__TASK BRIEF__.
Pull out every line below containing the word "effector".

__PROVIDED DATA__.
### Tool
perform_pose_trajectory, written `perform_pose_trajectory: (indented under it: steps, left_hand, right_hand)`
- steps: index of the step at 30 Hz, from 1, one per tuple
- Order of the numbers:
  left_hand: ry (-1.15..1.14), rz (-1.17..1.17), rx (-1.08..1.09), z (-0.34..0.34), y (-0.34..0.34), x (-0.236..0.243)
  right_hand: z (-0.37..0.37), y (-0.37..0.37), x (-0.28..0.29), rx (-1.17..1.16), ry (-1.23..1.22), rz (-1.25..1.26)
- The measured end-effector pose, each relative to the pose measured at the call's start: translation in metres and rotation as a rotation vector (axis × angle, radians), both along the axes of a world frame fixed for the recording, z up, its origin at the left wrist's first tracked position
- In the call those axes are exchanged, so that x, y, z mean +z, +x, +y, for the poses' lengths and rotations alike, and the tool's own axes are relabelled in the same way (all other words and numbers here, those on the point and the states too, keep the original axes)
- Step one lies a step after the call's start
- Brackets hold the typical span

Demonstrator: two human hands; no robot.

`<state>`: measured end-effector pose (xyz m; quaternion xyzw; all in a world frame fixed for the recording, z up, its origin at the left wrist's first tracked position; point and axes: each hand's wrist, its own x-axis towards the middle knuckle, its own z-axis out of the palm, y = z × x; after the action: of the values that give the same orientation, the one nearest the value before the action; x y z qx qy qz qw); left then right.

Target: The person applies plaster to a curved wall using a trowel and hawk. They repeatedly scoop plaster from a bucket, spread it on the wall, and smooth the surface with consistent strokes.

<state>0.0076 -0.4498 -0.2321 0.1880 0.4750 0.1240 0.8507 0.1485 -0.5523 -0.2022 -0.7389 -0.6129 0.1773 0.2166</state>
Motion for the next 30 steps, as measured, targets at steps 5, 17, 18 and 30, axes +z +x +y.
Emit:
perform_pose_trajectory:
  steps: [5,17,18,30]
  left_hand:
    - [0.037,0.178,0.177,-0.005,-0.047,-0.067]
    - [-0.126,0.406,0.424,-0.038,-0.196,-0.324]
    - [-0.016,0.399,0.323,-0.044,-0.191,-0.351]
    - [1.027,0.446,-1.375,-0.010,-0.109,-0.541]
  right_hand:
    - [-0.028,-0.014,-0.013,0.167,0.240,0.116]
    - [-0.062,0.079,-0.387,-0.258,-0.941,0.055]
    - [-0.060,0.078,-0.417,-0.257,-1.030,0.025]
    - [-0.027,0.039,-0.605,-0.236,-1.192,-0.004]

__RESPONSE BOX__.
- The measured end-effector pose, each relative to the pose measured at the call's start: translation in metres and rotation as a rotation vector (axis × angle, radians), both along the axes of a world frame fixed for the recording, z up, its origin at the left wrist's first tracked position
`<state>`: measured end-effector pose (xyz m; quaternion xyzw; all in a world frame fixed for the recording, z up, its origin at the left wrist's first tracked position; point and axes: each hand's wrist, its own x-axis towards the middle knuckle, its own z-axis out of the palm, y = z × x; after the action: of the values that give the same orientation, the one nearest the value before the action; x y z qx qy qz qw); left then right.

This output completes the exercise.